E siccome a questa misura ci troviamo tutti man­canti (io almeno mi trovo mancante), allora ci raccogliamo intorno all’Euca­ristia per farci, da que­sta Eucaristia, rimodellare, riformare secon­do il modello di Cri­sto Eucaristico, donato, da­to in servizio degli uomini malati e dei poveri.

Sabatino era un uomo che viveva dell’Eu­ca­ri­stia, adorava l’Eu­ca­ristia, contemplava l’Eu­ca­ristia, si lasciava formare dal­l’Eu­ca­ri­stia.
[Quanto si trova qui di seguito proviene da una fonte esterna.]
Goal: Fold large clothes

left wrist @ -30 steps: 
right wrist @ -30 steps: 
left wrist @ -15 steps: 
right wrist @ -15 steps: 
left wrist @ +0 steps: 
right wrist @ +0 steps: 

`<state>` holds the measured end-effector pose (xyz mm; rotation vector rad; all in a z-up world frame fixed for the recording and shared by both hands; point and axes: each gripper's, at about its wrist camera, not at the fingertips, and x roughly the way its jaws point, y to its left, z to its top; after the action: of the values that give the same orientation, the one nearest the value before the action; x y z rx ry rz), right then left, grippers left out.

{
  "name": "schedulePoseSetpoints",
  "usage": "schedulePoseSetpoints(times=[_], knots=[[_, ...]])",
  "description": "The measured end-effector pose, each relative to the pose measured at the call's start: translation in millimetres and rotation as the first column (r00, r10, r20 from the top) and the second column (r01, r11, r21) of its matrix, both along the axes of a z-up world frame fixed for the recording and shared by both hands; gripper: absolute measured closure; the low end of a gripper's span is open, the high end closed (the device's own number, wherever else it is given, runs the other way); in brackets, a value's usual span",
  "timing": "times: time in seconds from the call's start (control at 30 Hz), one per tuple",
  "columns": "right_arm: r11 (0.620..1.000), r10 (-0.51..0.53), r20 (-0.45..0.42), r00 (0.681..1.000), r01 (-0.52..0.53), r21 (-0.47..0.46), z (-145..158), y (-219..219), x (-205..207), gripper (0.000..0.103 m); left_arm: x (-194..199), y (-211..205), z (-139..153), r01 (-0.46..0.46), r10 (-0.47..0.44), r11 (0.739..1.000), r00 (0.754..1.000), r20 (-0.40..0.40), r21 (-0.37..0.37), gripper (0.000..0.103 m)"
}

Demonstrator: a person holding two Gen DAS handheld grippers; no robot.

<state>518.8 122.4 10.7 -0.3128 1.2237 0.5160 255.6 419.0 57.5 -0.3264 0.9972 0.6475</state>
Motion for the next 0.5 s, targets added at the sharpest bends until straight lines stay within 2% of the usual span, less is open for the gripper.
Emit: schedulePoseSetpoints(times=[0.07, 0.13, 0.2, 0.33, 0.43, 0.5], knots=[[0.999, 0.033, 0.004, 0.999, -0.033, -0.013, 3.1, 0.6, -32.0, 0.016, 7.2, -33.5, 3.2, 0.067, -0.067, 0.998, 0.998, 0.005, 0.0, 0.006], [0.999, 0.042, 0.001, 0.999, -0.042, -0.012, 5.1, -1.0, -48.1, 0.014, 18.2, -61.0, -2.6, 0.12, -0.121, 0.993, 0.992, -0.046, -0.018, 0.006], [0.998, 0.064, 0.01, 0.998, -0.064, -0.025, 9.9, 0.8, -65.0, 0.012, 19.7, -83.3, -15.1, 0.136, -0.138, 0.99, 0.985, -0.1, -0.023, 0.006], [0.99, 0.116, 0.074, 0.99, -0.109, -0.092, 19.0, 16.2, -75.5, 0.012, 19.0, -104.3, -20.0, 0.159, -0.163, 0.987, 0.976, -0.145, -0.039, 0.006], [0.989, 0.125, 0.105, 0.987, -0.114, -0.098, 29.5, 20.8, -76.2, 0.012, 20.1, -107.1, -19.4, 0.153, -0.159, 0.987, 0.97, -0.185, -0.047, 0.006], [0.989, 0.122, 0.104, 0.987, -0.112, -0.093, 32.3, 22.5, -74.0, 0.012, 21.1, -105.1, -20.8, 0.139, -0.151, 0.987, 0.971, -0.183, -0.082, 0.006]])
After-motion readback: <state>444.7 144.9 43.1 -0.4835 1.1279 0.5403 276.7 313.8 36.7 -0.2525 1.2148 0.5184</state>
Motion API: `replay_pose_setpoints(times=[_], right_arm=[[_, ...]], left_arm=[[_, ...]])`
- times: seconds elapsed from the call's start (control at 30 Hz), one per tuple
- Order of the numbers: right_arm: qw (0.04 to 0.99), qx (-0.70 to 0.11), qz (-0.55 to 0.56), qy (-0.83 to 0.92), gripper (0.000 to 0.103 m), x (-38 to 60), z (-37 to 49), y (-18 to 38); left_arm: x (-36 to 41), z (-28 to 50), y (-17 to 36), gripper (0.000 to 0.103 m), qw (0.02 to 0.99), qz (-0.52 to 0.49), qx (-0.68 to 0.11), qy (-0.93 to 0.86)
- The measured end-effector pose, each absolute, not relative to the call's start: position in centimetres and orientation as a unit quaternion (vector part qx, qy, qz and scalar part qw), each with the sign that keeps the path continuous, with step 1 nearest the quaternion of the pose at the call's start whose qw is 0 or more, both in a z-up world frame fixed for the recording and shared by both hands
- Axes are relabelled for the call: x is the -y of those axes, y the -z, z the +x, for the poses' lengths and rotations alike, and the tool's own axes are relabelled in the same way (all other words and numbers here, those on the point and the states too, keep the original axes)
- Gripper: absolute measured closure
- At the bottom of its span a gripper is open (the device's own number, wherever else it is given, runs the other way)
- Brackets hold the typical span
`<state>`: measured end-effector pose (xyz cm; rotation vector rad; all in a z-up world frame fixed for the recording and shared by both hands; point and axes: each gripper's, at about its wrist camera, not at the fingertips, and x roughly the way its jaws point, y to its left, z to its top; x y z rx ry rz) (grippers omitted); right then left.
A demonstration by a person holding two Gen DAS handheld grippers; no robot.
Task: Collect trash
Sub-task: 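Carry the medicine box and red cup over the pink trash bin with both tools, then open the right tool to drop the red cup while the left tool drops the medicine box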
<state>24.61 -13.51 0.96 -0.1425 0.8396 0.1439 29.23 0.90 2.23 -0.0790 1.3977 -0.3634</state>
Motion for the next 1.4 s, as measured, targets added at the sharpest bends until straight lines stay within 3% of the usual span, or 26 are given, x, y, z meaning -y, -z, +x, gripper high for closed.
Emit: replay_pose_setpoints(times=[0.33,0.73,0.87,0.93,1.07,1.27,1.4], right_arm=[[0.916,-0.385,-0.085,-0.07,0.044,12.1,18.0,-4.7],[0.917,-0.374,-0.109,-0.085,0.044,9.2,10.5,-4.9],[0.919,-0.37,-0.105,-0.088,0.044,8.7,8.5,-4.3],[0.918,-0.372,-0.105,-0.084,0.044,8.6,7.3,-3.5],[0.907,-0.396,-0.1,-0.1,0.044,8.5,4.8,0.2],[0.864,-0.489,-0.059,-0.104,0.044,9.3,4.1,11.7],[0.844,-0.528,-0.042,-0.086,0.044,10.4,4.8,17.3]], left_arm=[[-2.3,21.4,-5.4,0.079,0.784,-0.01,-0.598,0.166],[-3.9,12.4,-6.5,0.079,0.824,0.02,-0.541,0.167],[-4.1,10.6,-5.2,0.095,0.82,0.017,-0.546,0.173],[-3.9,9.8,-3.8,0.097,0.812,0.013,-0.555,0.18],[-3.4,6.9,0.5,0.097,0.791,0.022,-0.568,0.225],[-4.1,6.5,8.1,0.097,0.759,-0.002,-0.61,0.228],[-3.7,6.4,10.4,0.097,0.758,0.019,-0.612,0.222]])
Ed ecco la forza misteriosa che, pregando per lui, pregando con lui, pensando a lui, ci ha spinto noi tutti qui insieme per batterci il petto, per riconoscere la nostra distanza dalle vere cose evangeliche e per lasciarci rimo­dellare (anche noi interiormente poveri, deboli, fragili, distratti, così contorti nei no­stri giudizi sulle cose e sui valori), per lasciar­ci rimodellare nella semplicità dal corpo e dal sangue di Cristo dato per noi, per lasciarci rifare il cuore dal cuore di Cristo. …».